What it is
2010 Ford Transit Connect – 2008 Chicago Auto Show: Much like the traditional soccer mom, many business owners find themselves driving vehicles that are much larger than their needs dictate. But unlike those dwellers of suburbia, the proprietor is paying for the maintenance and fuel for a full-sized van not necessarily by choice but rather because of a lack of smaller and relatively efficient alternatives. Ford aims to address that dilemma when it launches the Transit Connect in mid-2009. With its small size, 143 cubic feet of cargo room, configurable interior, and 2.0-liter engine that’s estimated to return 19 mpg in the city and 24 mpg on the highway, the Turkey-built Transit should meet the needs of city-dwelling entrepreneurs everywhere.
What It Looks Like
When it hits U.S. streets in 2009, the Ford Transit Connect will certainly stand alone. It has the face of a Ford sedan with Fusion-like headlights, but behind that the large windshield rises to meet a high roof that extends over the cargo area. Sliding doors on each side can be all steel or fitted with glass panels, the rear doors open to 270 degrees, and the overall footprint is similar to that of a small car.

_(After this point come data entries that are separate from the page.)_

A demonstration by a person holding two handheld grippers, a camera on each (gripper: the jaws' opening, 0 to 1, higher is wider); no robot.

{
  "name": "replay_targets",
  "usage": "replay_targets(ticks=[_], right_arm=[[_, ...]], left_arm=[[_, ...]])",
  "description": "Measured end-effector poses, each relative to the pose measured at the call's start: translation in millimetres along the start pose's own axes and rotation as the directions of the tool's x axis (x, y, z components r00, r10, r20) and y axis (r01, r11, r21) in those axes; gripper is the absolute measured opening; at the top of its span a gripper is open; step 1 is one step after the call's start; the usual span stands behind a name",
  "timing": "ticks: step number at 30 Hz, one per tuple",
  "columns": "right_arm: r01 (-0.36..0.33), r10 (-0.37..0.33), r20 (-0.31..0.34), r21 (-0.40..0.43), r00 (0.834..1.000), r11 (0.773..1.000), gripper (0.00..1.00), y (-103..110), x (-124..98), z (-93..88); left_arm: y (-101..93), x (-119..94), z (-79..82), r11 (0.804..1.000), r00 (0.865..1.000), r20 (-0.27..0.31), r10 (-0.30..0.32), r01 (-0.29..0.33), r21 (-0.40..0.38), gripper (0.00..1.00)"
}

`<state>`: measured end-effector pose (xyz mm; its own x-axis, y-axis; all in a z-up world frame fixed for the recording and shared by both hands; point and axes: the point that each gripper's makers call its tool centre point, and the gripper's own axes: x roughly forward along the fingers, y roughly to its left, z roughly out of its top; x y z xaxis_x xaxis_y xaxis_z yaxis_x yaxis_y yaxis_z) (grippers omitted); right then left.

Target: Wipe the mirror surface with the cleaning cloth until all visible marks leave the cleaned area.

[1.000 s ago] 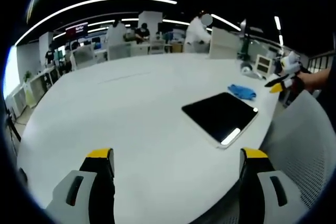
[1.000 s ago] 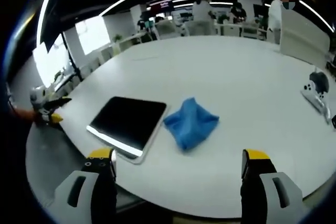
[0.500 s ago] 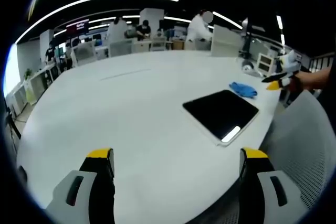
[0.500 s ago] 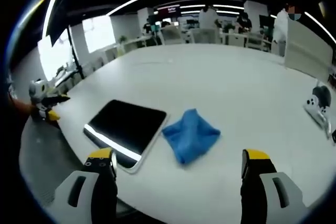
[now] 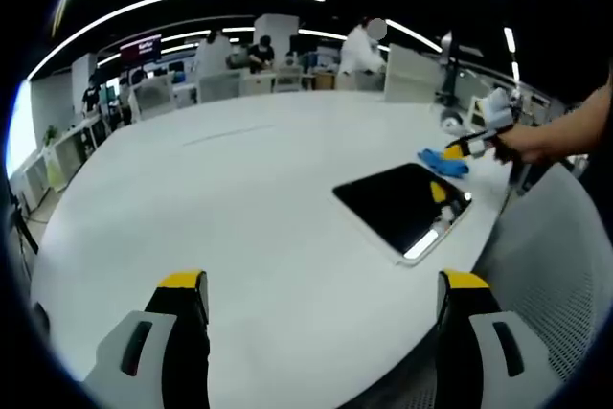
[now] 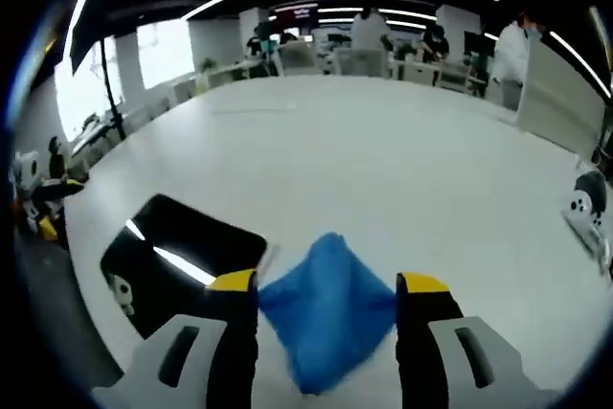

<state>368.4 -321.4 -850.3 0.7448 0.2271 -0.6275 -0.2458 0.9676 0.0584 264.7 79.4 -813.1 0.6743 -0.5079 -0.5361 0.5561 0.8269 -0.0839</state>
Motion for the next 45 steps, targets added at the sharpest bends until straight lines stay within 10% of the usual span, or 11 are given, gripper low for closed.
replay_targets(ticks=[4, 6, 8, 18, 26, 35, 36, 45], right_arm=[[0.047, -0.068, -0.177, -0.12, 0.982, 0.992, 0.3, -8, 11, -40.8], [0.069, -0.071, -0.045, -0.045, 0.996, 0.997, 0.2, -9, 12, -24.0], [0.101, -0.108, -0.081, -0.085, 0.991, 0.991, 0.03, -17, 5, -25.1], [0.018, -0.007, -0.1, 0.113, 0.995, 0.993, 0.03, 4, 2, -4.9], [-0.016, 0.027, -0.077, 0.137, 0.997, 0.99, 0.04, 37, 4, 16.2], [-0.01, 0.039, -0.248, 0.118, 0.968, 0.993, 0.03, 61, 26, -16.9], [0.0, 0.017, -0.172, 0.099, 0.985, 0.995, 0.02, 58, 29, -4.2], [-0.072, 0.093, -0.23, 0.099, 0.969, 0.993, 0.02, 83, 34, -1.8]], left_arm=[[0.4, 0, 0.2, 1.0, 1.0, 0.003, 0.0, 0.0, -0.006, 0.99], [-0.3, 0, 0.4, 1.0, 1.0, 0.002, -0.003, 0.003, -0.005, 0.99], [-0.6, 0, 1.2, 1.0, 1.0, 0.005, -0.004, 0.004, -0.005, 0.99], [-0.7, 0, 2.2, 1.0, 1.0, 0.012, -0.005, 0.005, -0.011, 0.99], [-1.9, 1, -0.3, 1.0, 1.0, 0.002, -0.013, 0.013, -0.004, 0.99], [-3.6, 2, -0.7, 1.0, 1.0, -0.005, -0.018, 0.018, 0.001, 0.99], [-3.6, 2, -0.7, 1.0, 1.0, -0.005, -0.018, 0.018, 0.001, 0.99], [-2.8, 2, -2.0, 1.0, 1.0, -0.011, -0.017, 0.017, 0.002, 0.99]])
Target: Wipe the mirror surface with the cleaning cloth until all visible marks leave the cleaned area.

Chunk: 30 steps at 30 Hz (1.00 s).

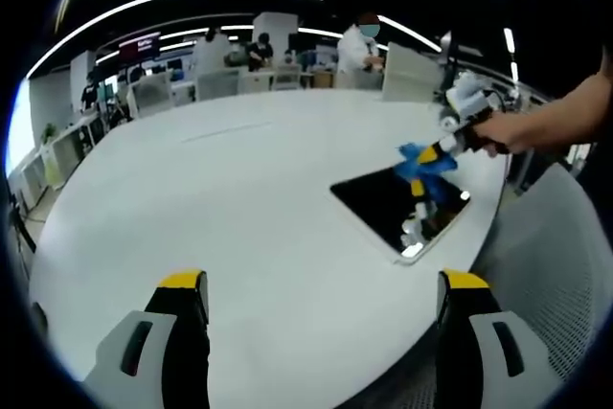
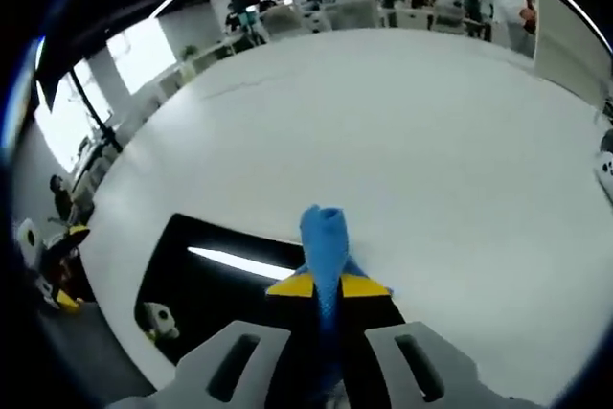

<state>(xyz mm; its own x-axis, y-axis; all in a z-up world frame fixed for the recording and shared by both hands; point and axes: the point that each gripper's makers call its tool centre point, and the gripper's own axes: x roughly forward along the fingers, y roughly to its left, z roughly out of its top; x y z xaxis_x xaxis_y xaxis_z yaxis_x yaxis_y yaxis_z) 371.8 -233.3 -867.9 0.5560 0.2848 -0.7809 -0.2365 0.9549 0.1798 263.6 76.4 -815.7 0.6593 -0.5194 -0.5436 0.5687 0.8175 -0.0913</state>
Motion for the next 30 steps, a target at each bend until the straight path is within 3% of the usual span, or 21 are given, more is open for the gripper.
replay_targets(ticks=[3, 6, 8, 10, 30], right_arm=[[-0.006, 0.006, -0.006, -0.048, 1.0, 0.999, 0.02, 18, 7, 2.4], [-0.036, 0.035, -0.015, -0.036, 0.999, 0.999, 0.02, 43, 15, 4.8], [-0.013, 0.01, -0.022, -0.108, 1.0, 0.994, 0.02, 47, 18, 8.0], [-0.061, 0.061, -0.027, -0.018, 0.998, 0.998, 0.02, 64, 22, 9.7], [-0.194, 0.186, -0.088, -0.093, 0.979, 0.977, 0.02, 169, 57, 25.1]], left_arm=[[-1.3, 0, 0.4, 1.0, 1.0, -0.003, 0.0, 0.0, 0.002, 0.99], [-0.8, 1, -0.7, 1.0, 1.0, -0.005, -0.001, 0.001, 0.004, 0.99], [-1.7, 0, -0.4, 1.0, 1.0, -0.006, -0.003, 0.003, 0.005, 0.99], [-2.1, 1, -0.7, 1.0, 1.0, -0.007, -0.006, 0.006, 0.006, 0.99], [-3.8, 2, -3.8, 1.0, 1.0, -0.019, -0.018, 0.019, 0.01, 0.99]])
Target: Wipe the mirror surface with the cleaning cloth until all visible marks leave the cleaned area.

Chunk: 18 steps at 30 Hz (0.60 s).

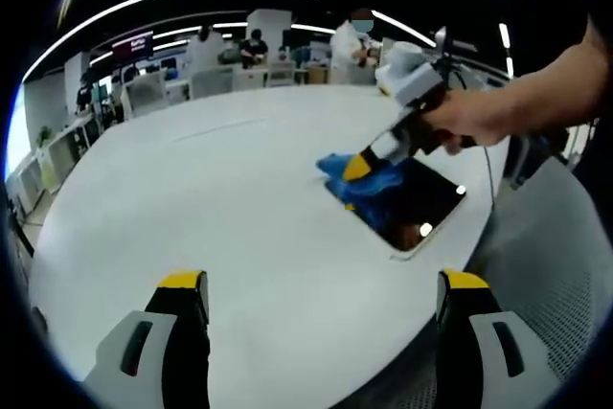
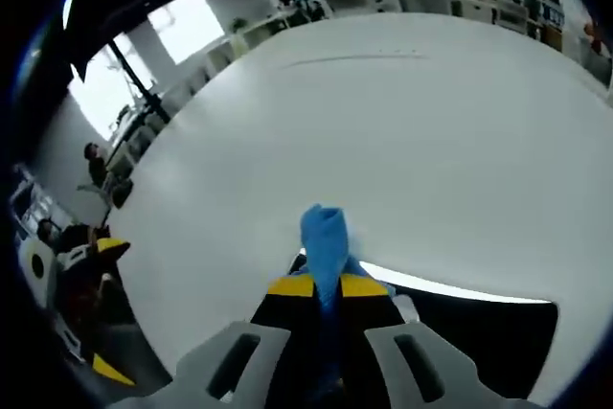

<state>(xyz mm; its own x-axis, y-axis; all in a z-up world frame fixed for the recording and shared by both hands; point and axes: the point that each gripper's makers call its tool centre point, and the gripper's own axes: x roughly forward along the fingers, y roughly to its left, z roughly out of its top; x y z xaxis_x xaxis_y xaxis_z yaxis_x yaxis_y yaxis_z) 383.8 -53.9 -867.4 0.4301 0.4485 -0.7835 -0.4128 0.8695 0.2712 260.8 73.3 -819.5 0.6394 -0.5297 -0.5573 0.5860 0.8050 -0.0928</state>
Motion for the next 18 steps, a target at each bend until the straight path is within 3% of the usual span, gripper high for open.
replay_targets(ticks=[10, 18], right_arm=[[-0.011, 0.011, -0.018, 0.001, 1.0, 1.0, 0.01, -1, -3, -3.8], [-0.04, 0.039, -0.045, -0.019, 0.998, 0.999, 0.02, 15, -13, -24.4]], left_arm=[[2.2, 0, -1.5, 1.0, 1.0, -0.001, 0.008, -0.008, -0.012, 0.99], [2.5, -1, -0.9, 1.0, 1.0, -0.001, 0.011, -0.011, -0.009, 0.99]])
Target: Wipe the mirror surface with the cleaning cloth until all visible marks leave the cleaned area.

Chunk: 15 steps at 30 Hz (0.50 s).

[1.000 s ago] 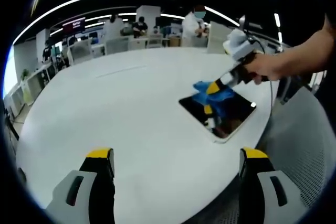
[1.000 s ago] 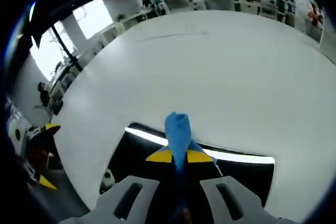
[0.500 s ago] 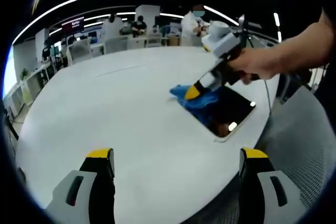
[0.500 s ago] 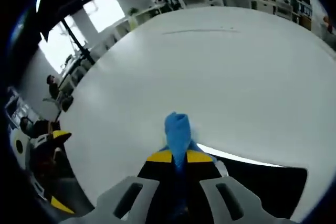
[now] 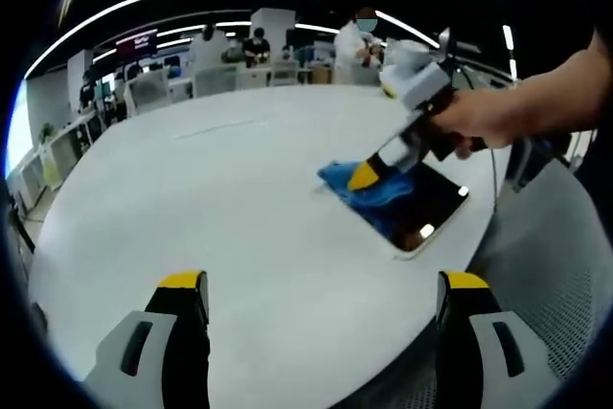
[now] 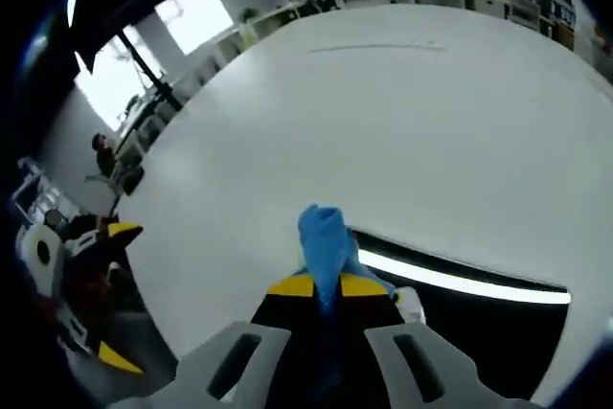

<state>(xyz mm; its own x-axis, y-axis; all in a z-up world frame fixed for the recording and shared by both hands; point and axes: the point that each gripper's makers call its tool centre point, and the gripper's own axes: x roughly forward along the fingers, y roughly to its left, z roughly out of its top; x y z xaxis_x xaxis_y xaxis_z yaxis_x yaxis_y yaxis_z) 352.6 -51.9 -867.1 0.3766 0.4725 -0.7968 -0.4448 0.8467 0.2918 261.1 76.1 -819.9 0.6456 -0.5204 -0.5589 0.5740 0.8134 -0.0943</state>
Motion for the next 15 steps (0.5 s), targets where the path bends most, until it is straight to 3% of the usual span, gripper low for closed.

The interior of the models on display at the Chicago Auto Show were rather drab (perfect for a business van), with hard yet seemingly durable plastics and basic manually-adjusted bucket seats.
What Ford Says
According to Ford’s vice president of Global Product Development, Derrick Kuzak, “Ford Transit Connect is built on a dedicated, commercial vehicle platform to meet the rigors business use demands. This workhorse is like nothing available today in the American market.” He goes on to explain, “More than ever before, consumers are making the bulk of their purchases from the Internet and smaller, specialty businesses, which is increasing the volume of small package deliveries. Transit Connect is ideally suited to meet those delivery needs because of its flexible package, compact size and fuel-efficient powertrain. It will make the delivery process for small business owners easier and more affordable.”
What We Think
Styling-challenged and bare-bones may not be the way to go with personal cars, but we think these traits make a lot of sense for small work vehicles like the Ford Transit Connect. How quickly the Transit catches on remains to be seen, but it’s already got at least two things going for it – it’s bigger than the equally ugly Scion xB, and it offers a lot more versatility than the Chevrolet HHR Panel Van. However, if the Transit Connect just doesn't meet your needs, fret not -- there's always the 2008 Ford F-650/Alton Manufacturing XUV, with a Caterpillar engine and price tag of roughly $190,000, that should haul, pull, or utterly destroy anything you could think of.